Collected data
*****

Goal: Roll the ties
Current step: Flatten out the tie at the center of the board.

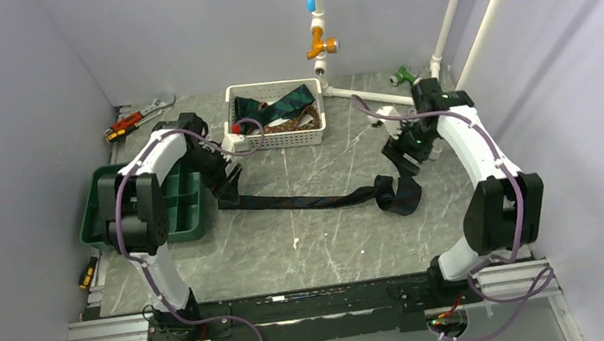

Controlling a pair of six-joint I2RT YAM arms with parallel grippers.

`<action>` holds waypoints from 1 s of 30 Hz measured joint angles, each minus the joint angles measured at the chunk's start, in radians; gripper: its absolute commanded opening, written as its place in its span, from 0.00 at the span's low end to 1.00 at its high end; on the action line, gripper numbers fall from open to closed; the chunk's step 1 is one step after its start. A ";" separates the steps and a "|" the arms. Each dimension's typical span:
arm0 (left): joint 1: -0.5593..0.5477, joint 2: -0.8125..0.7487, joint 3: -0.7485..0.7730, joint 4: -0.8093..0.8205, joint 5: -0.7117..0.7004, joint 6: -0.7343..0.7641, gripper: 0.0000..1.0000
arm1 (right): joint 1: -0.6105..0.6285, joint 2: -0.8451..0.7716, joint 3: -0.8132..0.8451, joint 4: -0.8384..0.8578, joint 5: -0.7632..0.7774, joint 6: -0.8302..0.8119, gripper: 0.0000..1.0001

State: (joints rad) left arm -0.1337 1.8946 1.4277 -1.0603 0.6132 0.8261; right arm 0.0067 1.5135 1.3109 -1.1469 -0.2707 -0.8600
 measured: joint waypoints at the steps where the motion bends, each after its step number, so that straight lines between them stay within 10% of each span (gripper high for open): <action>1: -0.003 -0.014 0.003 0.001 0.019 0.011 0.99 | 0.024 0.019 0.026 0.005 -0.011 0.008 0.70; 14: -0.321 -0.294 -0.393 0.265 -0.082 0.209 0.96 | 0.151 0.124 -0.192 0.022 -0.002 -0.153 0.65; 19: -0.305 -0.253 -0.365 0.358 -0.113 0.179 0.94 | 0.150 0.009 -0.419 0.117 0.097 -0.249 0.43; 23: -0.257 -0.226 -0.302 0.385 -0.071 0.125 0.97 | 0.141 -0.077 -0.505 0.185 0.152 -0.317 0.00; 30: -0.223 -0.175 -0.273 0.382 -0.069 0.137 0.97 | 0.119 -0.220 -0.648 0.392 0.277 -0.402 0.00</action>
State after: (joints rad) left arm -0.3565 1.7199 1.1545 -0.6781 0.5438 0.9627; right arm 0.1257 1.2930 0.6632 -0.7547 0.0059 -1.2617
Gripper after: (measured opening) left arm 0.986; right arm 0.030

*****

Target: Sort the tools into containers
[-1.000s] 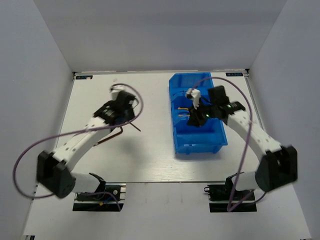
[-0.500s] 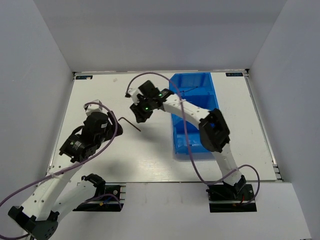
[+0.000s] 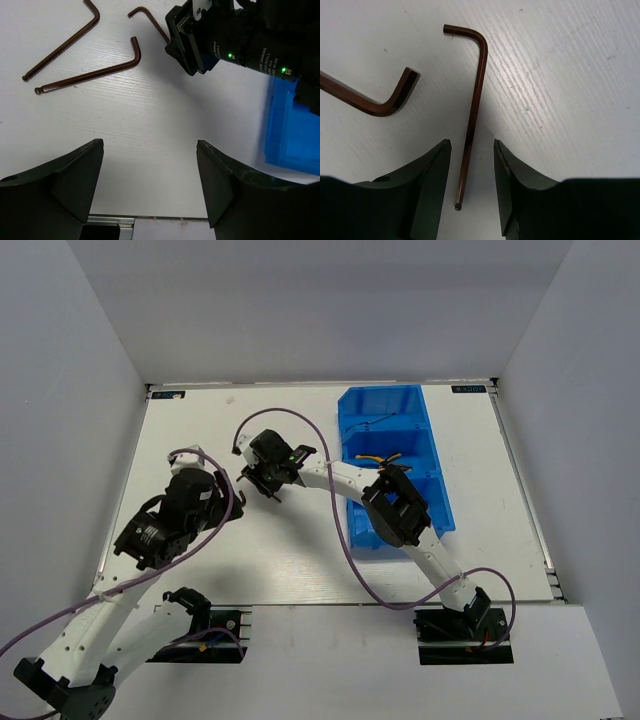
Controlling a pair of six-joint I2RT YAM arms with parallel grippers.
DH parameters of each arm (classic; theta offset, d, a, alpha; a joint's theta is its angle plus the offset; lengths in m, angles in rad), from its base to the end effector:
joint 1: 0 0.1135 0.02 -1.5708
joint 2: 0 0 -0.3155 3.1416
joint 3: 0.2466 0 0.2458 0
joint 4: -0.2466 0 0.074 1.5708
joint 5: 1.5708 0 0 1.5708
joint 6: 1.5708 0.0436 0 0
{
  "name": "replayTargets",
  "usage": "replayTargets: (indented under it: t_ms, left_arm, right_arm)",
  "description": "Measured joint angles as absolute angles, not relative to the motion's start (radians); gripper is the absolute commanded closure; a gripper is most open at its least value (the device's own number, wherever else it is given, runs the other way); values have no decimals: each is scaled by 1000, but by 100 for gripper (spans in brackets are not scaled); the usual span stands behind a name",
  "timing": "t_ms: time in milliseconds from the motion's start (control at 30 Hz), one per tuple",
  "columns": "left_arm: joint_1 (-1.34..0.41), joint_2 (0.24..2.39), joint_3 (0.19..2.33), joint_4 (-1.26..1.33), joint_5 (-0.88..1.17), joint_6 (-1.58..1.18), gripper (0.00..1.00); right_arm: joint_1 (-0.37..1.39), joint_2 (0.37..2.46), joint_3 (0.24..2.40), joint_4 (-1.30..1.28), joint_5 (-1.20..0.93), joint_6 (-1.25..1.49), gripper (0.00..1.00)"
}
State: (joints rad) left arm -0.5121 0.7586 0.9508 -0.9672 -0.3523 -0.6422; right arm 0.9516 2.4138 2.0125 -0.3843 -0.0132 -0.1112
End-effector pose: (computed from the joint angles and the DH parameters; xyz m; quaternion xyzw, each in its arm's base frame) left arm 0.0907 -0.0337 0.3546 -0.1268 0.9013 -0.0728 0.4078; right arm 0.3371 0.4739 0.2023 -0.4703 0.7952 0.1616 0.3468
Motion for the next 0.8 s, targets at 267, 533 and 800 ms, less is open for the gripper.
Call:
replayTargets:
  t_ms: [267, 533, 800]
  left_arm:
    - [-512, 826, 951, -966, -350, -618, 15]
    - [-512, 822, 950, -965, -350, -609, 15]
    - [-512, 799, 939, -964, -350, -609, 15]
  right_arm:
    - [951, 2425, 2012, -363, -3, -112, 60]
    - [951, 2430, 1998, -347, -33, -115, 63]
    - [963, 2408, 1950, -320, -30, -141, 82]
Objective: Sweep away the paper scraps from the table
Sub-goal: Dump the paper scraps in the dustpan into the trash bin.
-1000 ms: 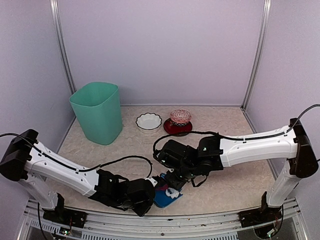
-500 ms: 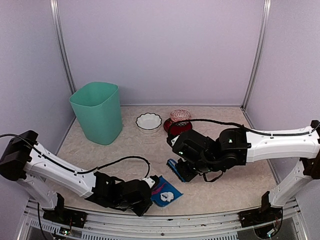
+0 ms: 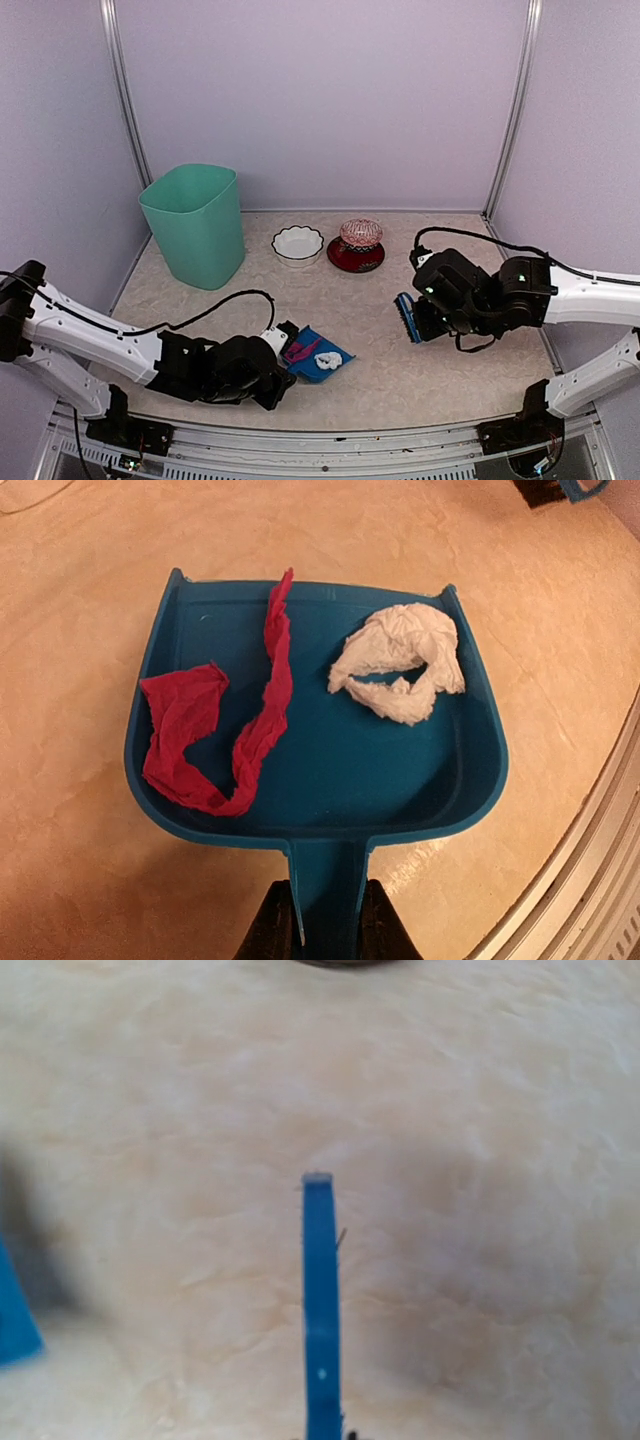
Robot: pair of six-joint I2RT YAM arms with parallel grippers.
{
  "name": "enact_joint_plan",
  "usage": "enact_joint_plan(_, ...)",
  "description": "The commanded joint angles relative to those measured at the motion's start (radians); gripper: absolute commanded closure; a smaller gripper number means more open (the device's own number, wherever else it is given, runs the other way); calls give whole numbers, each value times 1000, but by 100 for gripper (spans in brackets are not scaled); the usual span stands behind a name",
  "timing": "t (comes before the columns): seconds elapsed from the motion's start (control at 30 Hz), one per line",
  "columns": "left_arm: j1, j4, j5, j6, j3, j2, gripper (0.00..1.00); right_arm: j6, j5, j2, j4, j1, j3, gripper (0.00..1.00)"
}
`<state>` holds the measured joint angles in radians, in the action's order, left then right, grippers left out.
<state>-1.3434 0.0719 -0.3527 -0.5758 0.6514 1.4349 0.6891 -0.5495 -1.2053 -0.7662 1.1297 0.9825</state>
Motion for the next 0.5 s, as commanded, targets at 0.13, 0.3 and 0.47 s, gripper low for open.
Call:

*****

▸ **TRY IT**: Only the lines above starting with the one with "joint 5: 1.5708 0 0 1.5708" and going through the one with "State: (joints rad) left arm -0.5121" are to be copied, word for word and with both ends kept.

▸ **ANSWER TO THE EXERCISE**:
joint 5: 1.5708 0 0 1.5708
joint 6: 1.5708 0.0436 0 0
{
  "name": "replayTargets",
  "usage": "replayTargets: (indented under it: t_ms, left_arm, right_arm)",
  "description": "Measured joint angles as absolute angles, not relative to the motion's start (radians); gripper is the absolute commanded closure; a gripper is most open at its least value (the device's own number, wherever else it is given, runs the other way); values have no decimals: each is scaled by 1000, but by 100 for gripper (spans in brackets are not scaled); the usual span stands behind a name",
  "timing": "t_ms: time in milliseconds from the motion's start (control at 30 Hz), one per tuple",
  "columns": "left_arm: joint_1 (-1.34..0.41), joint_2 (0.24..2.39), joint_3 (0.19..2.33), joint_4 (-1.26..1.33), joint_5 (-0.88..1.17), joint_6 (-1.58..1.18), gripper (0.00..1.00); right_arm: joint_1 (-0.37..1.39), joint_2 (0.37..2.46), joint_3 (0.24..2.40), joint_4 (-1.30..1.28), joint_5 (-1.20..0.93), joint_6 (-1.25..1.49), gripper (0.00..1.00)"
}
State: (joints rad) left arm -0.5121 0.7586 0.9508 -0.9672 -0.3523 -0.6422; right arm 0.9516 2.4138 2.0125 -0.3843 -0.0132 -0.1112

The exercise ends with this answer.